Рассказчик на мгновение прервался, а потом продолжил:
– «Отпустите мою жену», – сказал я, на этот раз громче. И тот парень ответил: «У тебя десять секунд, чтобы выйти». Никто не имеет права отсчитывать мне время. В ринге или в жизни – такого просто не бывает. А он начал считать, и мир стал красным. Я выдавил глаза парню со сломанной челюстью – оставив его в живых на случай, если мне потребуется заложник, – и пока он кричал, надел пуленепробиваемый жилет, который висит у меня на вешалке. Надо мной постоянно потешались из-за этого, но я держал там жилет именно для такого случая. Я взял голову второго парня и поднес ее к двери, хотя плохо помню зачем. Может быть, чтобы их подразнить? Бросить? Я не знаю. Я начал снимать цепочку, когда дверь взорвалась. Щепки и дробь полетели во все стороны, задев мою правую руку и плечо, но основную часть удара принял на себя жилет. И я упал на задницу. Сквозь дыру в двери я услышал, как кричит Ванесса, и топот бегущих ног. Они убегали, и я понял, что они уводят Ванессу с собой. Я встал – наверное, тогда я выглядел хуже, чем Виктор после десяти раундов с Апвеллом. Ладонь моей правой руки была залита кровью и похожа на игрушку для жевания, поэтому я склеил ее суперклеем и превратил в кулак. И крепко его сжал. Кровотечение прекратилось, и теперь рука стала чем-то вроде дубинки. И раз уж у меня осталась только одна действующая рука, я взял ключи в рот – так, чтобы они не звенели – и засунул клей в карман жилета. Потом схватил пистолет и побежал за…

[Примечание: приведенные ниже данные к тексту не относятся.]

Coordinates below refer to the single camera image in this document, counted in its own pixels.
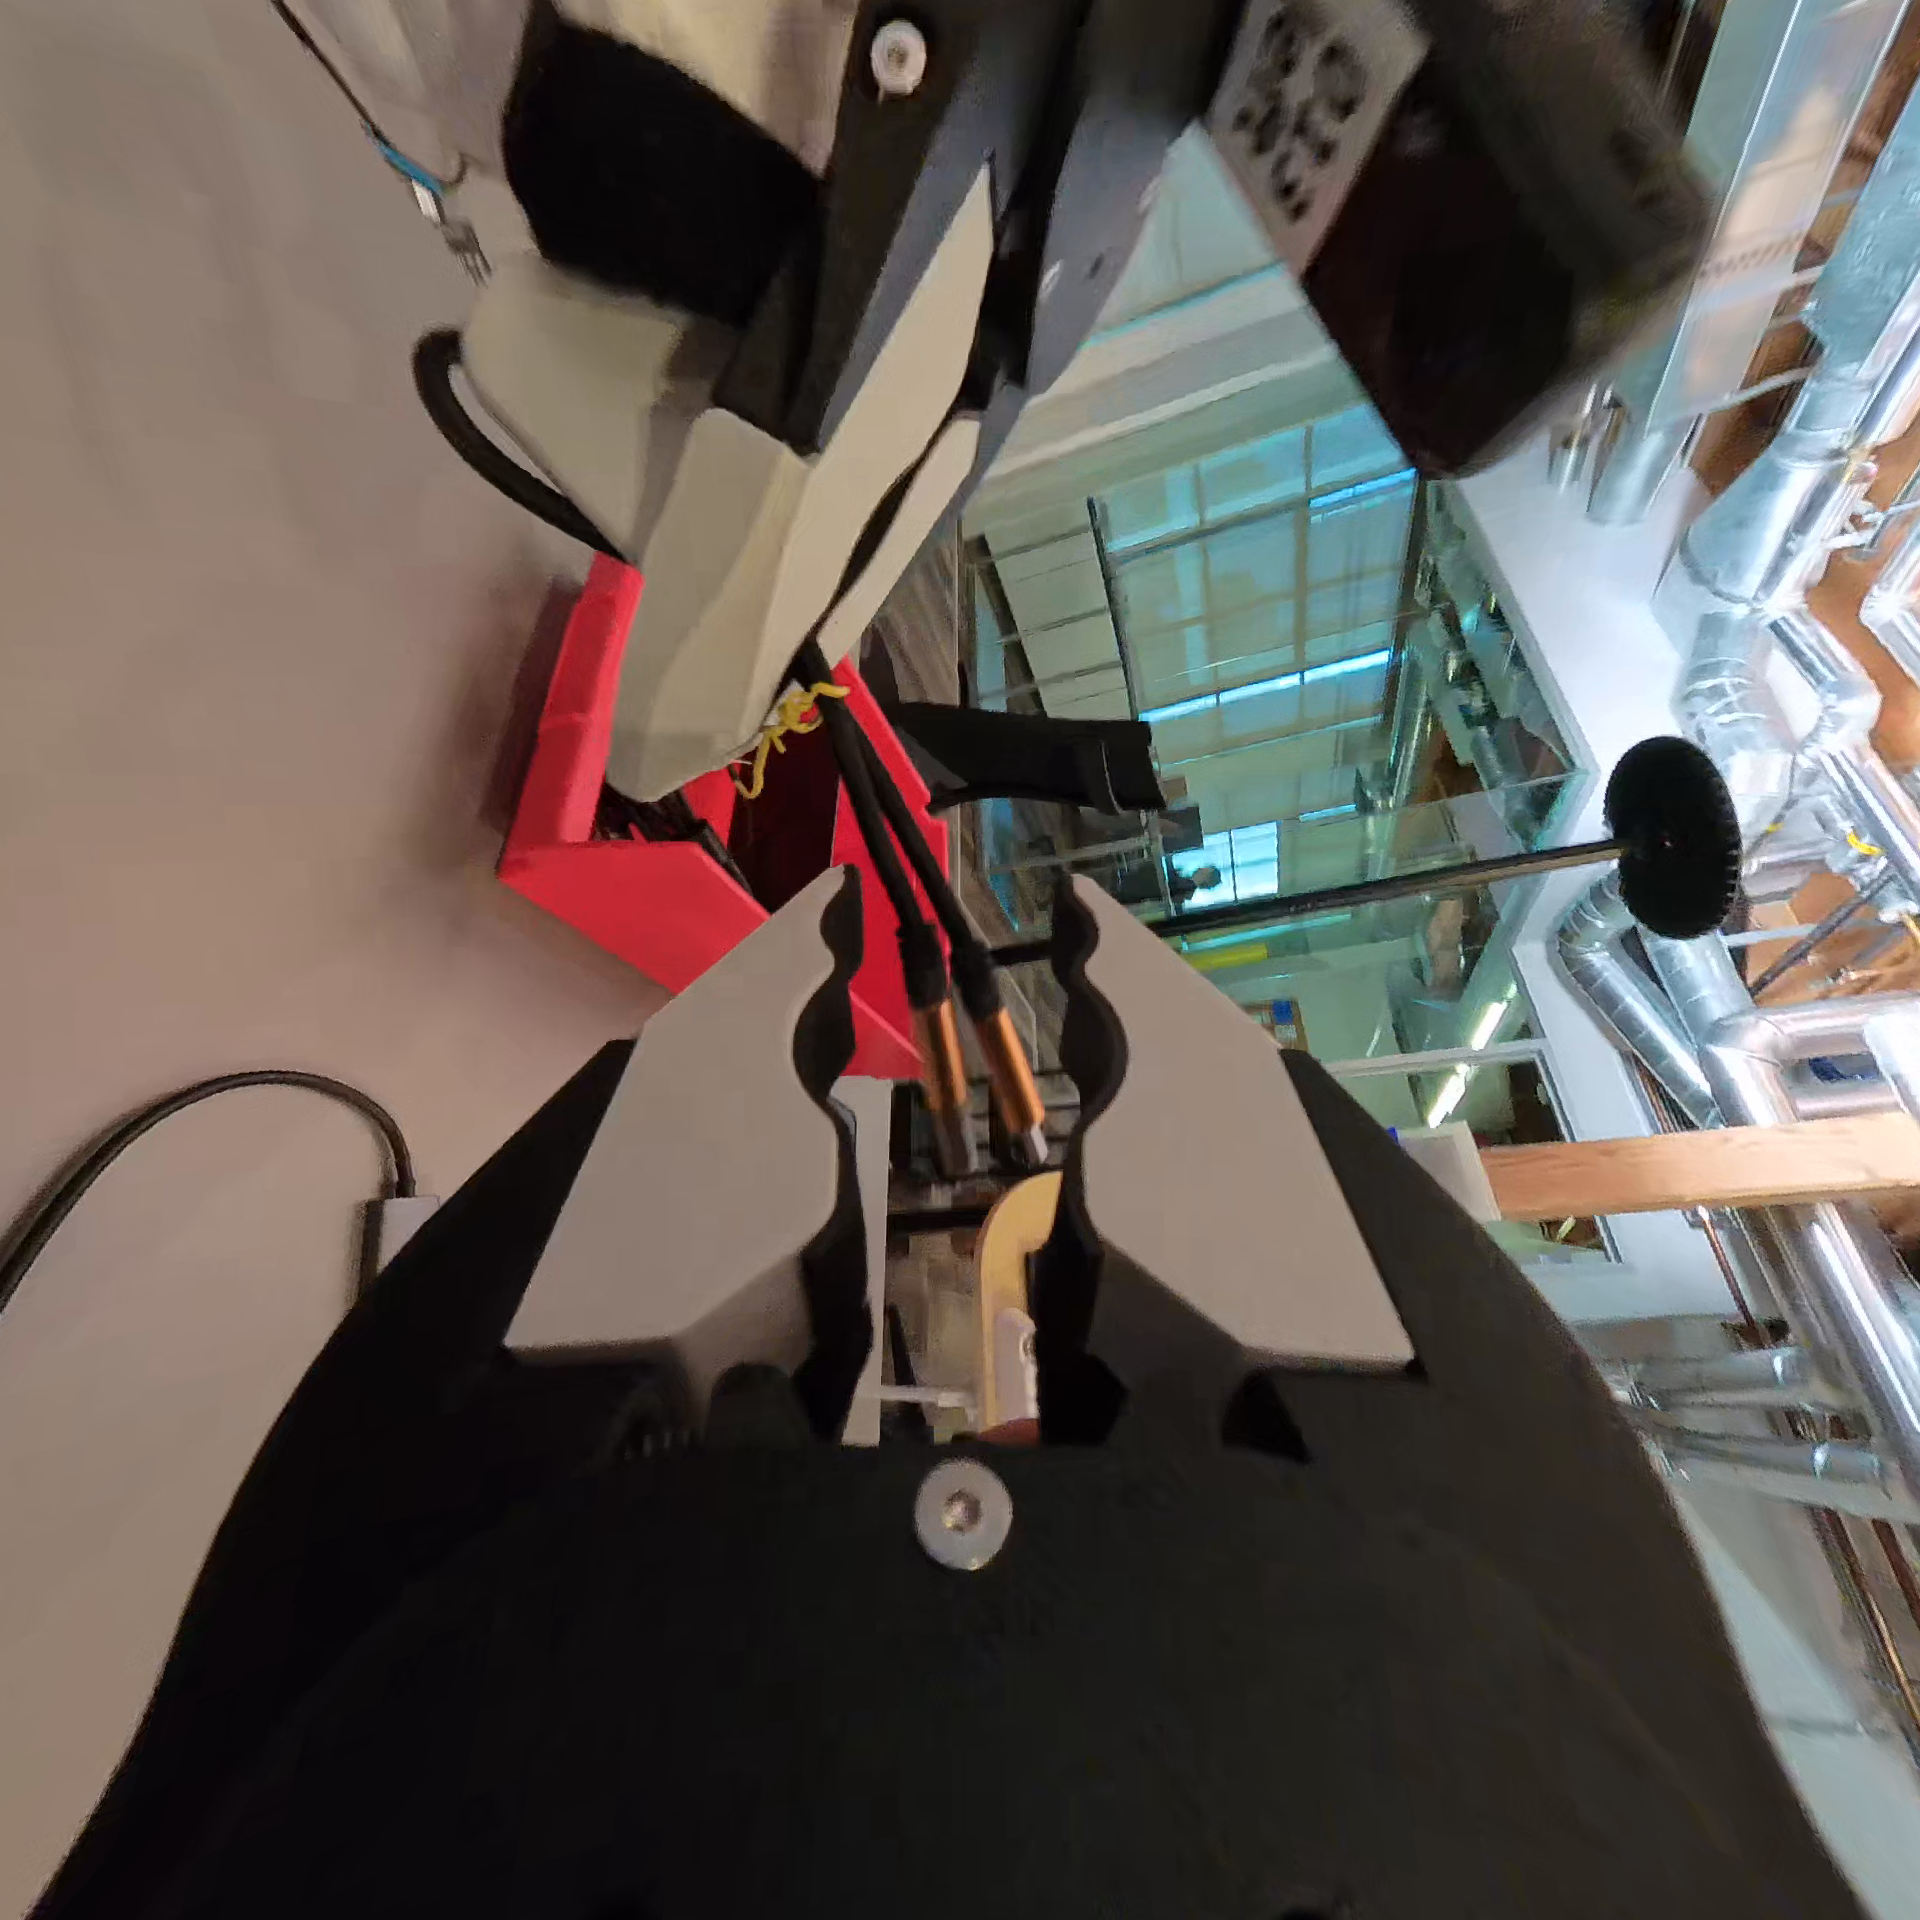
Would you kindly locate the silver ribbed pipe ducts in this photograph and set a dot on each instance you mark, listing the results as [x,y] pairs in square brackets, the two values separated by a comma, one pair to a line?
[1723,1035]

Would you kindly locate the black metal pole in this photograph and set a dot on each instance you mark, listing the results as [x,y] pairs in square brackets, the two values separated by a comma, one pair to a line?
[1673,840]

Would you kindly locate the person's left hand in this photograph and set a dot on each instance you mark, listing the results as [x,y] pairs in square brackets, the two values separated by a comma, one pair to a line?
[721,44]

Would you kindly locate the white adjustable stand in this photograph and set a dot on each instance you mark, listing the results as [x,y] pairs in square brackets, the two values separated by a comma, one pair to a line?
[867,1276]

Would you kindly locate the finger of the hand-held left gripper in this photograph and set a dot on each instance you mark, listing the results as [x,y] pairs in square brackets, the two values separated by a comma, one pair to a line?
[915,523]
[721,600]

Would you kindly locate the yellow twist tie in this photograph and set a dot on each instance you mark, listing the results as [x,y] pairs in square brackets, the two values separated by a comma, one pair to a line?
[780,733]

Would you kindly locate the grey usb hub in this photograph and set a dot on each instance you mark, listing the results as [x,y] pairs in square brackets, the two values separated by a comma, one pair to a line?
[397,1231]

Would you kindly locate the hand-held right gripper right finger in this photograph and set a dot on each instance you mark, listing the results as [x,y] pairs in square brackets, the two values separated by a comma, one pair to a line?
[1243,1201]

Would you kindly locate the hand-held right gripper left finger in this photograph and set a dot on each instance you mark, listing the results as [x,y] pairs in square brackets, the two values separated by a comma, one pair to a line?
[675,1201]

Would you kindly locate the red storage bin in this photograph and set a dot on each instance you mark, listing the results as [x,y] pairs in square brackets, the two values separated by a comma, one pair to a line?
[628,901]

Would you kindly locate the wooden ceiling beam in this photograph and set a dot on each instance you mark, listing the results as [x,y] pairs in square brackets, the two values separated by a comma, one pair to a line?
[1695,1165]

Раздался щелчок, прервавший монолог инспектора на полуслове. Синий внедорожник продолжал катить на юг, прокладывая в снегу колею.

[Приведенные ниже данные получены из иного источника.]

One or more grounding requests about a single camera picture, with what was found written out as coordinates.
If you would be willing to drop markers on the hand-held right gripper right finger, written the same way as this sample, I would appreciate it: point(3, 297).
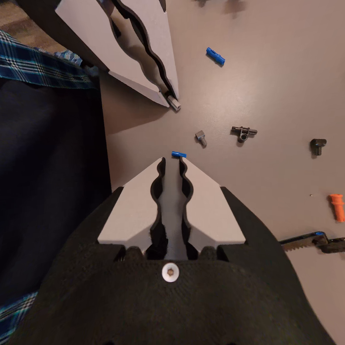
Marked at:
point(213, 213)

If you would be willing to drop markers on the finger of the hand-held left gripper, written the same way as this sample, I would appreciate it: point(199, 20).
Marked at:
point(159, 35)
point(91, 37)

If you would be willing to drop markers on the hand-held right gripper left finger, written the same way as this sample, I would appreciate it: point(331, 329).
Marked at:
point(126, 210)

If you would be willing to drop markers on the short blue lego pin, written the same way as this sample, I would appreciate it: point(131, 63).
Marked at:
point(178, 154)

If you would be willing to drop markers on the small grey lego connector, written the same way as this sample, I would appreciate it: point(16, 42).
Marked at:
point(173, 102)

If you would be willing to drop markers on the black lego elbow connector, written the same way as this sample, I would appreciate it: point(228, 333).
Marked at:
point(318, 145)

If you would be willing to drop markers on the long blue lego pin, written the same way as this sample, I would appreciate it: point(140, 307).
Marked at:
point(215, 56)

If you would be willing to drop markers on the grey lego axle connector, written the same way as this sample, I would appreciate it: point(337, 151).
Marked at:
point(200, 136)

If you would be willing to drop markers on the black lego cross connector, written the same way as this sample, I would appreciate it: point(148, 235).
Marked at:
point(243, 132)

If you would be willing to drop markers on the black lego gear rack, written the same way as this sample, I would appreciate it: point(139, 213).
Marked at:
point(323, 241)

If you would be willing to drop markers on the orange lego pin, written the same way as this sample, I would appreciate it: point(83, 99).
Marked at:
point(338, 206)

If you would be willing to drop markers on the blue plaid shirt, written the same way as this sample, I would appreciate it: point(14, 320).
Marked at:
point(27, 64)

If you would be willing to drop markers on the dark trousers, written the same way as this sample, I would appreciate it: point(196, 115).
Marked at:
point(48, 161)

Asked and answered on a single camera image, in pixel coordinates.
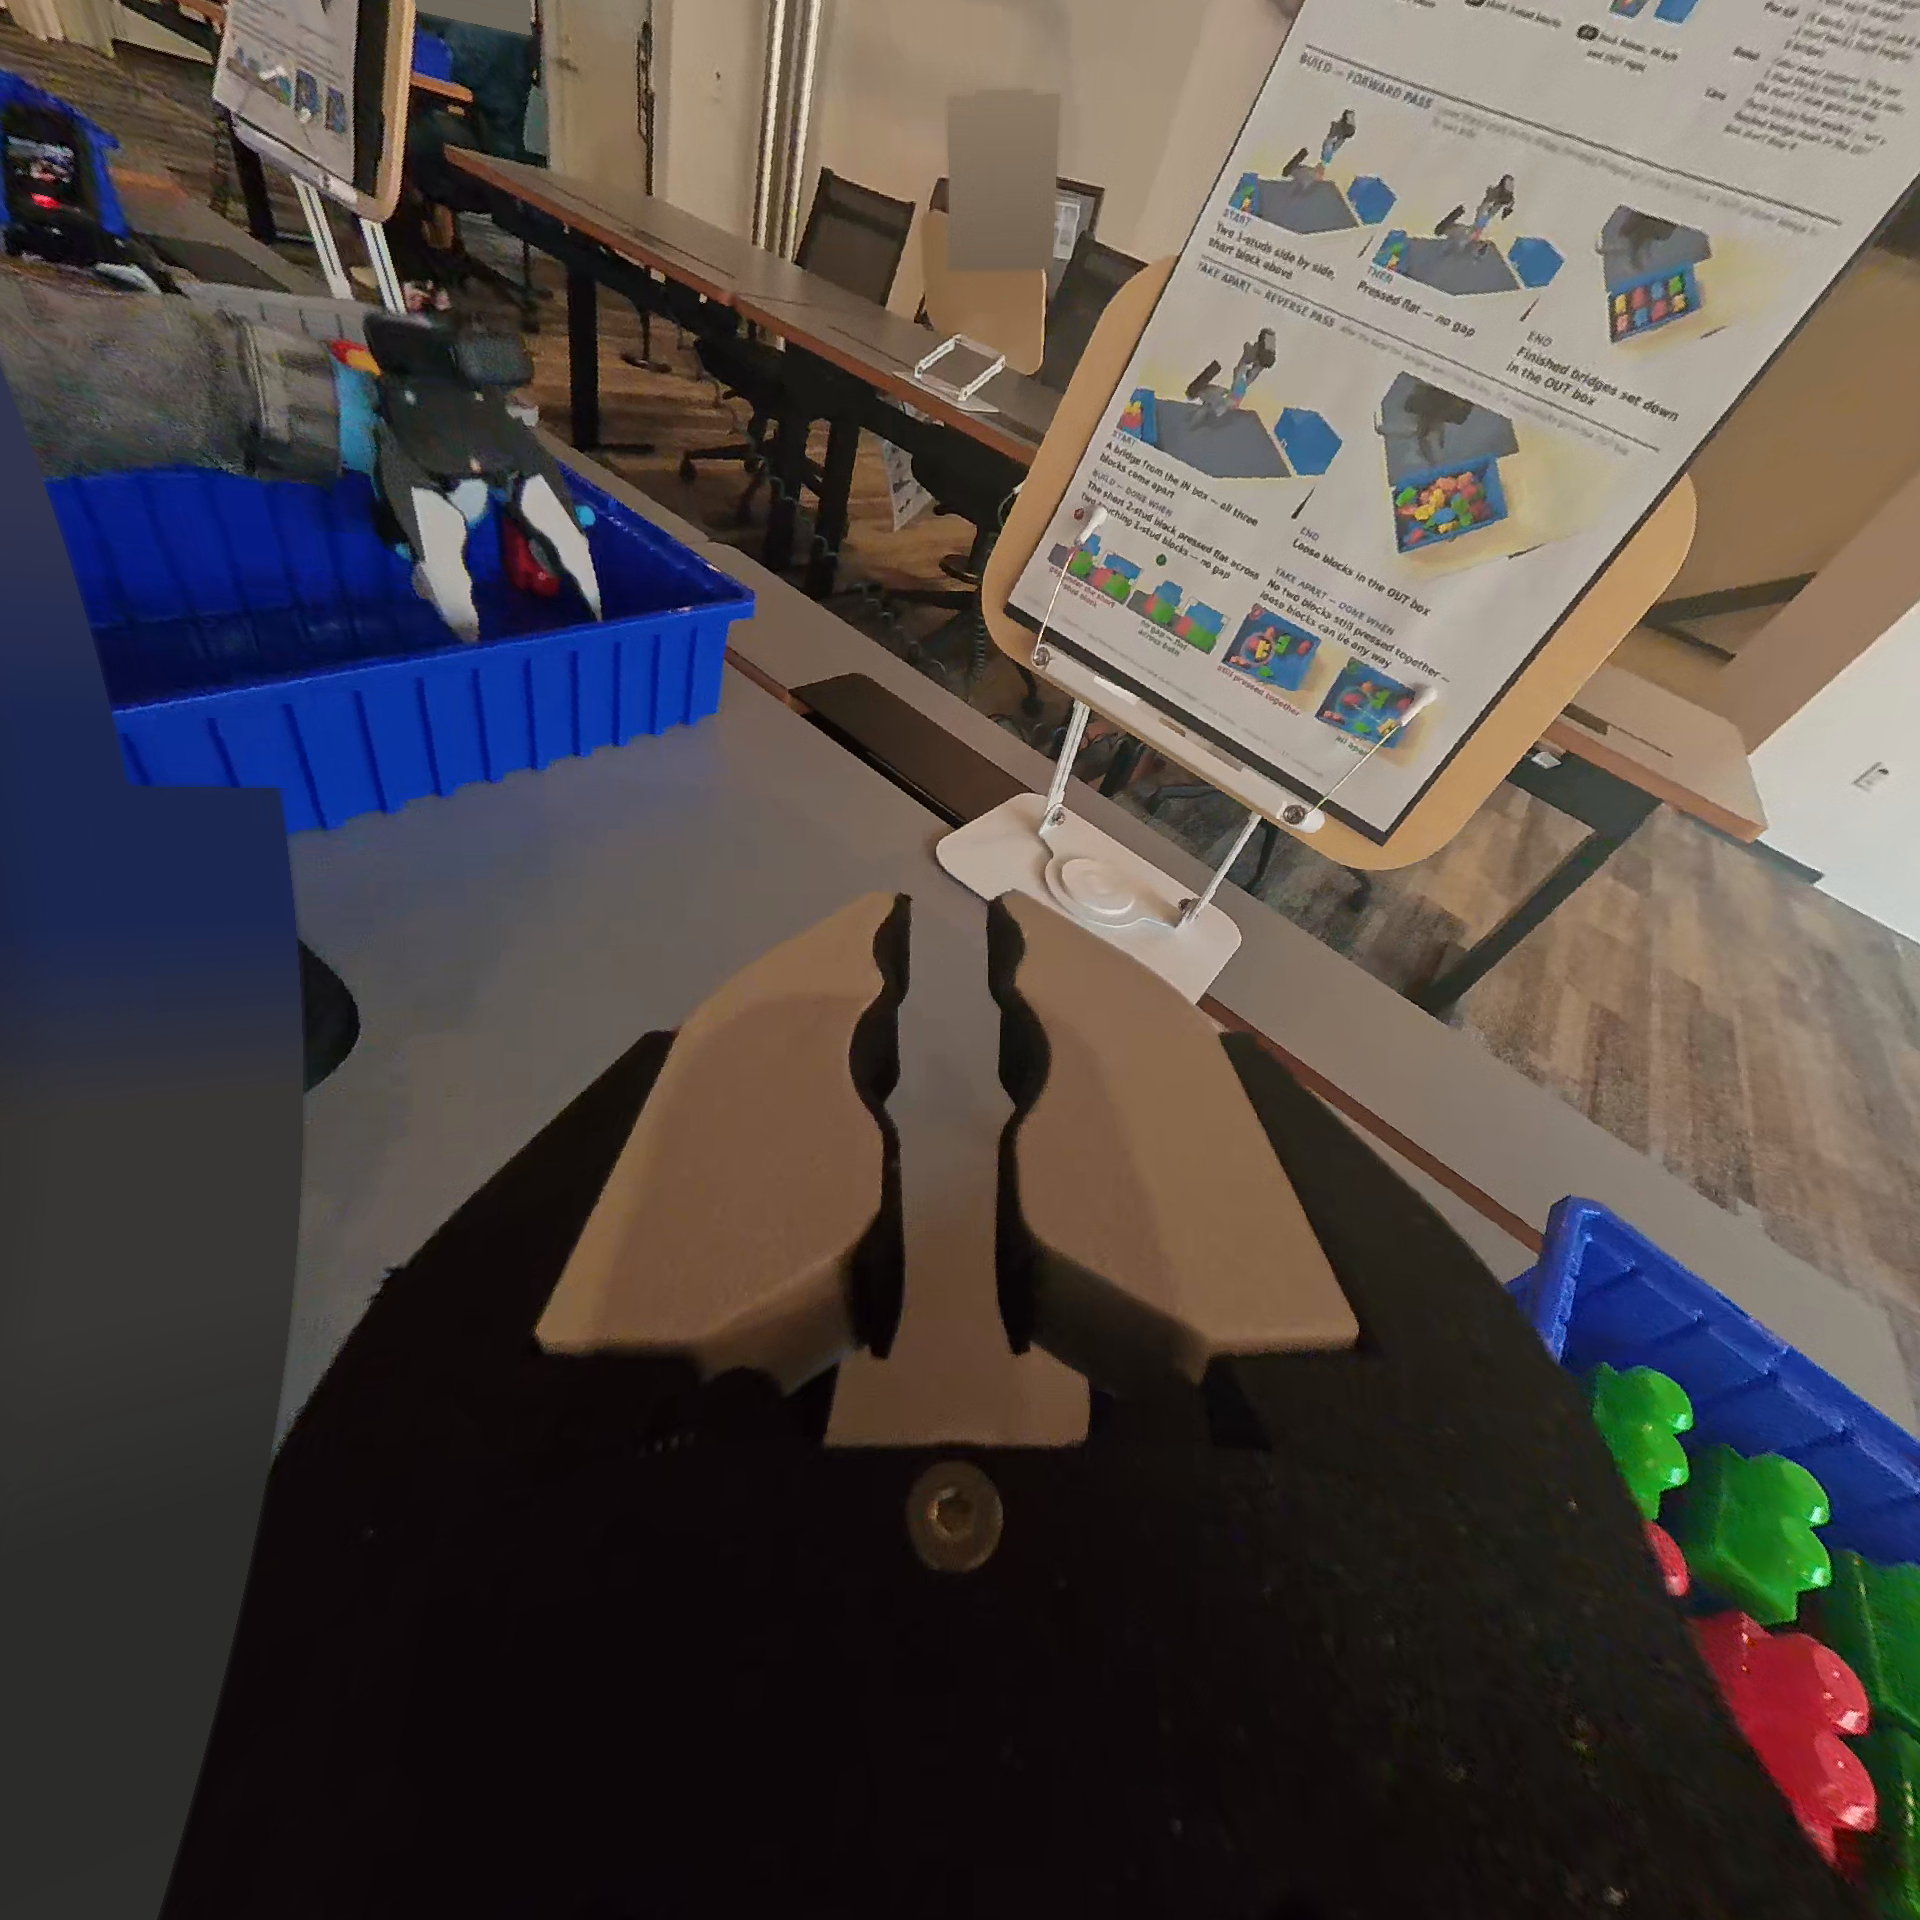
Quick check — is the wooden display board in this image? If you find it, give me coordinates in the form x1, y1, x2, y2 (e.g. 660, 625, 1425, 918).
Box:
210, 0, 423, 217

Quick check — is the person's left forearm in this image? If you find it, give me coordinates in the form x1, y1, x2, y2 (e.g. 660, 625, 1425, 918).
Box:
0, 273, 377, 482

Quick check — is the dark desk cable cover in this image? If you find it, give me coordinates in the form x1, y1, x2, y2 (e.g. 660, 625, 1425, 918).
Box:
786, 673, 1038, 828

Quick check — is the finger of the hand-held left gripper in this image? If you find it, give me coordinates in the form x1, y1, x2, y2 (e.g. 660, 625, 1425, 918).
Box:
511, 481, 607, 626
407, 481, 484, 644

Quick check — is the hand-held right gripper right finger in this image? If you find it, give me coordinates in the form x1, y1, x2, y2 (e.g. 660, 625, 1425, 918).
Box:
986, 890, 1366, 1387

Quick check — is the blue plastic bin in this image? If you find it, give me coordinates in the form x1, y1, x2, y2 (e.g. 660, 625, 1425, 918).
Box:
0, 76, 137, 266
45, 466, 758, 833
1507, 1195, 1920, 1920

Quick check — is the black office chair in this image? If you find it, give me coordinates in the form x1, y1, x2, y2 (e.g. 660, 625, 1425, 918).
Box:
795, 166, 917, 302

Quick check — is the green building block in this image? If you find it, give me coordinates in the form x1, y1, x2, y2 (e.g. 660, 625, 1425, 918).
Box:
1676, 1441, 1837, 1624
1591, 1360, 1697, 1517
1814, 1546, 1920, 1729

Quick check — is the black textured wrist rest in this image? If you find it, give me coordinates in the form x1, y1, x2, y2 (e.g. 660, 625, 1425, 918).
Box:
295, 947, 362, 1097

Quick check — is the wooden office desk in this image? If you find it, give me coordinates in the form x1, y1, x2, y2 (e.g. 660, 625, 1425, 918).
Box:
1411, 646, 1772, 1022
445, 145, 1052, 482

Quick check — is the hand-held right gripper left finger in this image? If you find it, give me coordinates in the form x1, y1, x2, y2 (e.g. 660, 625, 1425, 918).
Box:
534, 890, 911, 1387

– Есть еще? – спросил Беттингер.
Тэкли кивнул.
Доминик объехал кратер – вроде тех, что находятся на поверхности Луны, – и телефон загудел.

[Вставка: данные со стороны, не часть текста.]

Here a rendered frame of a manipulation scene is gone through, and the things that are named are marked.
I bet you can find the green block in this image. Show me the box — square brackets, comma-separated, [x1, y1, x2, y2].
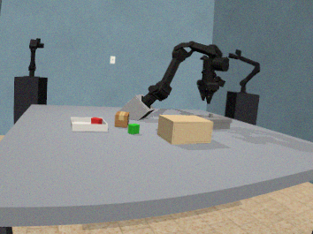
[128, 124, 140, 134]

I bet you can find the red block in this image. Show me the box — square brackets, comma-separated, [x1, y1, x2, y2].
[91, 117, 103, 124]

– Седьмое сообщение, – снова сказал женский искусственный голос. – Двенадцать тридцать шесть.
– Говорит, что у послания есть ограничение по времени, – сказал Зволински. – Надеюсь, удалось сохранить все. Так вот, я выскочил в коридор с ключами во рту, с пистолетом в левой руке, в пуленепробиваемом жилете и бо́ксерах, как сбежавший с выступления стриптизер. Оказавшись на улице, увидел, что коричневый грузовой фургон выезжает с парковки – их ждал водитель, – и я понял, что именно эта банда убила Джанетто и Стэнли и стреляла в Нэнси. Я сел в большой синий автомобиль, завел двигатель и поехал за ними. За Ванессой. Было темно, но я не стал включать фары. Когда я добрался до Саммер-драйв, то увидел их через перекресток. Они тоже не стали включать фары, и мной вдруг овладело странное спокойствие. Виктори – мой враг, мой главный соперник. Я потратил десятилетия, чтобы узнать, как он дерется, как двигается, как проводит удары, где может их нанести, а где – нет. Он победил меня, когда забрал мою дочь, и победил, когда уничтожил мой брак, но я наносил ему серьезные удары – сотни раз – и никогда не покидал ринг. Ни разу. Так что уроды, сидевшие в коричневом грузовом фургоне, находились в невыгодном положении. Они не могли знать Виктори так, как я. Это просто невозможно. И я следовал за ними – отставая на два или три квартала, – давая им много пространства и оставаясь в тени. Я не включил фары, а всякий раз, когда появлялись уличные фонари, уходил в сторону. Я был, как Молния Макдэниелс – Ирландский Призрак. Виктори нанес мне несколько прямых – выбоины, объезды, сбитые автомобилями животные, – а после того как мои враги едва не пробили шину, им пришлось включить фары – в том числе и габаритные огни.